[Opening EXERCISE INPUTS section]

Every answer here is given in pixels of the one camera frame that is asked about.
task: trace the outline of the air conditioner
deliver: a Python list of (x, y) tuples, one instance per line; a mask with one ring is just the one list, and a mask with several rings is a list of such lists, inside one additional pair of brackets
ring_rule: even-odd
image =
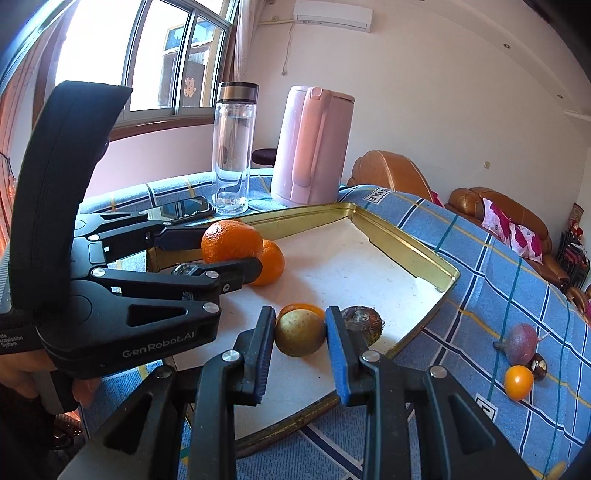
[(295, 23), (327, 25), (369, 33), (374, 11), (356, 5), (297, 0), (294, 7)]

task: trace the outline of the pink floral pillow
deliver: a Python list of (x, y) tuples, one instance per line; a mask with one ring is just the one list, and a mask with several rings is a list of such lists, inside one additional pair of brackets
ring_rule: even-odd
[(522, 236), (527, 242), (528, 255), (525, 258), (542, 263), (542, 242), (540, 237), (523, 225), (517, 225), (517, 230), (521, 231)]
[(433, 198), (433, 203), (435, 205), (439, 205), (440, 207), (443, 207), (443, 202), (441, 201), (441, 198), (439, 198), (439, 194), (437, 192), (434, 192), (431, 190), (431, 197)]
[(521, 231), (521, 225), (516, 225), (513, 222), (509, 224), (511, 231), (511, 238), (509, 240), (509, 247), (520, 257), (529, 258), (530, 249), (527, 245), (527, 240)]
[(501, 242), (510, 247), (511, 229), (509, 228), (509, 224), (511, 221), (503, 213), (503, 210), (489, 199), (483, 198), (482, 201), (484, 202), (482, 227), (493, 233)]

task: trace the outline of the glass water bottle
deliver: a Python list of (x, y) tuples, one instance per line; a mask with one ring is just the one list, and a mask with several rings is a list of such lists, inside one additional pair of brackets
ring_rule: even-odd
[(238, 215), (248, 208), (258, 88), (256, 83), (223, 82), (217, 91), (213, 123), (213, 205), (222, 215)]

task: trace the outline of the electrical cord
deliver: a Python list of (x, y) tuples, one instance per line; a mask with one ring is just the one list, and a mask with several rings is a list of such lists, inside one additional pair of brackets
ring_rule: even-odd
[(291, 31), (294, 28), (295, 23), (291, 24), (290, 27), (290, 39), (287, 42), (287, 51), (285, 52), (285, 62), (283, 62), (283, 70), (281, 71), (281, 74), (283, 76), (287, 75), (287, 60), (289, 60), (290, 58), (290, 50), (291, 50)]
[(283, 69), (281, 71), (281, 74), (283, 76), (287, 75), (287, 60), (290, 57), (290, 50), (291, 50), (291, 31), (294, 28), (294, 25), (296, 24), (293, 20), (270, 20), (268, 22), (259, 22), (259, 25), (281, 25), (281, 24), (291, 24), (290, 27), (290, 39), (287, 42), (287, 51), (285, 52), (285, 62), (283, 62)]

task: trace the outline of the white wall
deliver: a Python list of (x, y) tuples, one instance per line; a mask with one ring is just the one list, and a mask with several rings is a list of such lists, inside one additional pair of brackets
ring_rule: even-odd
[[(583, 239), (581, 243), (585, 247), (588, 255), (591, 255), (591, 147), (587, 149), (587, 163), (583, 173), (583, 181), (579, 191), (577, 203), (583, 208), (583, 216), (579, 226), (583, 229)], [(591, 275), (587, 277), (583, 289), (591, 283)]]
[(211, 171), (213, 125), (173, 128), (111, 142), (86, 198), (139, 183)]
[[(295, 0), (263, 20), (291, 18)], [(577, 200), (587, 146), (525, 70), (476, 34), (407, 0), (339, 0), (374, 9), (370, 34), (289, 24), (260, 26), (247, 80), (261, 86), (254, 148), (276, 147), (292, 85), (356, 98), (344, 179), (368, 150), (409, 156), (433, 190), (488, 186), (523, 203), (555, 241)], [(485, 170), (485, 161), (491, 163)]]

[Closing EXERCISE INPUTS section]

EXERCISE GOAL
Print every line of the material exactly as written, but drop the pictures.

EXERCISE RESULT
Every answer here is given in pixels of the one camera frame that is asked about.
task: trace the outline of the air conditioner
deliver: a Python list of (x, y) tuples, one instance per line; a mask with one ring is just the one list, and a mask with several rings is a list of such lists, inside one additional pair of brackets
ring_rule: even-odd
image =
[(295, 23), (327, 25), (369, 33), (374, 11), (356, 5), (297, 0), (294, 7)]

task: trace the outline of the pink floral pillow
deliver: a Python list of (x, y) tuples, one instance per line; a mask with one ring is just the one list, and a mask with several rings is a list of such lists, inside one additional pair of brackets
ring_rule: even-odd
[(522, 236), (527, 242), (528, 255), (525, 258), (542, 263), (542, 242), (540, 237), (523, 225), (517, 225), (517, 230), (521, 231)]
[(433, 198), (433, 203), (435, 205), (439, 205), (440, 207), (443, 207), (443, 202), (441, 201), (441, 198), (439, 198), (439, 194), (437, 192), (434, 192), (431, 190), (431, 197)]
[(521, 231), (521, 225), (516, 225), (513, 222), (509, 224), (511, 231), (511, 238), (509, 240), (509, 247), (520, 257), (529, 258), (530, 249), (527, 245), (527, 240)]
[(501, 242), (510, 247), (511, 229), (509, 228), (509, 224), (511, 221), (503, 213), (503, 210), (489, 199), (483, 198), (482, 201), (484, 202), (482, 227), (493, 233)]

task: trace the outline of the glass water bottle
deliver: a Python list of (x, y) tuples, one instance per line; a mask with one ring is just the one list, and a mask with several rings is a list of such lists, inside one additional pair of brackets
ring_rule: even-odd
[(238, 215), (248, 208), (258, 88), (256, 83), (223, 82), (217, 91), (213, 123), (213, 205), (222, 215)]

task: trace the outline of the electrical cord
deliver: a Python list of (x, y) tuples, one instance per line; a mask with one ring is just the one list, and a mask with several rings is a list of such lists, inside one additional pair of brackets
ring_rule: even-odd
[(291, 31), (294, 28), (295, 23), (291, 24), (290, 27), (290, 39), (287, 42), (287, 51), (285, 52), (285, 62), (283, 62), (283, 70), (281, 71), (281, 74), (283, 76), (287, 75), (287, 60), (289, 60), (290, 58), (290, 50), (291, 50)]
[(283, 69), (281, 71), (281, 74), (283, 76), (287, 75), (287, 60), (290, 57), (290, 50), (291, 50), (291, 31), (294, 28), (294, 25), (296, 24), (293, 20), (270, 20), (268, 22), (259, 22), (259, 25), (281, 25), (281, 24), (291, 24), (290, 27), (290, 39), (287, 42), (287, 51), (285, 52), (285, 62), (283, 62)]

task: trace the outline of the white wall
deliver: a Python list of (x, y) tuples, one instance per line; a mask with one ring is just the one list, and a mask with several rings is a list of such lists, inside one additional pair of brackets
ring_rule: even-odd
[[(583, 239), (581, 243), (585, 247), (588, 255), (591, 255), (591, 147), (587, 149), (587, 163), (583, 173), (583, 181), (579, 191), (577, 203), (583, 208), (583, 216), (579, 226), (583, 229)], [(591, 275), (587, 277), (583, 289), (591, 283)]]
[(211, 171), (213, 125), (173, 128), (111, 142), (86, 198), (139, 183)]
[[(295, 0), (263, 20), (291, 18)], [(577, 200), (587, 146), (525, 70), (476, 34), (407, 0), (339, 0), (374, 9), (370, 34), (289, 24), (260, 26), (247, 80), (261, 86), (254, 148), (276, 147), (292, 85), (356, 98), (344, 179), (368, 150), (409, 156), (433, 190), (488, 186), (523, 203), (555, 241)], [(485, 170), (485, 161), (491, 163)]]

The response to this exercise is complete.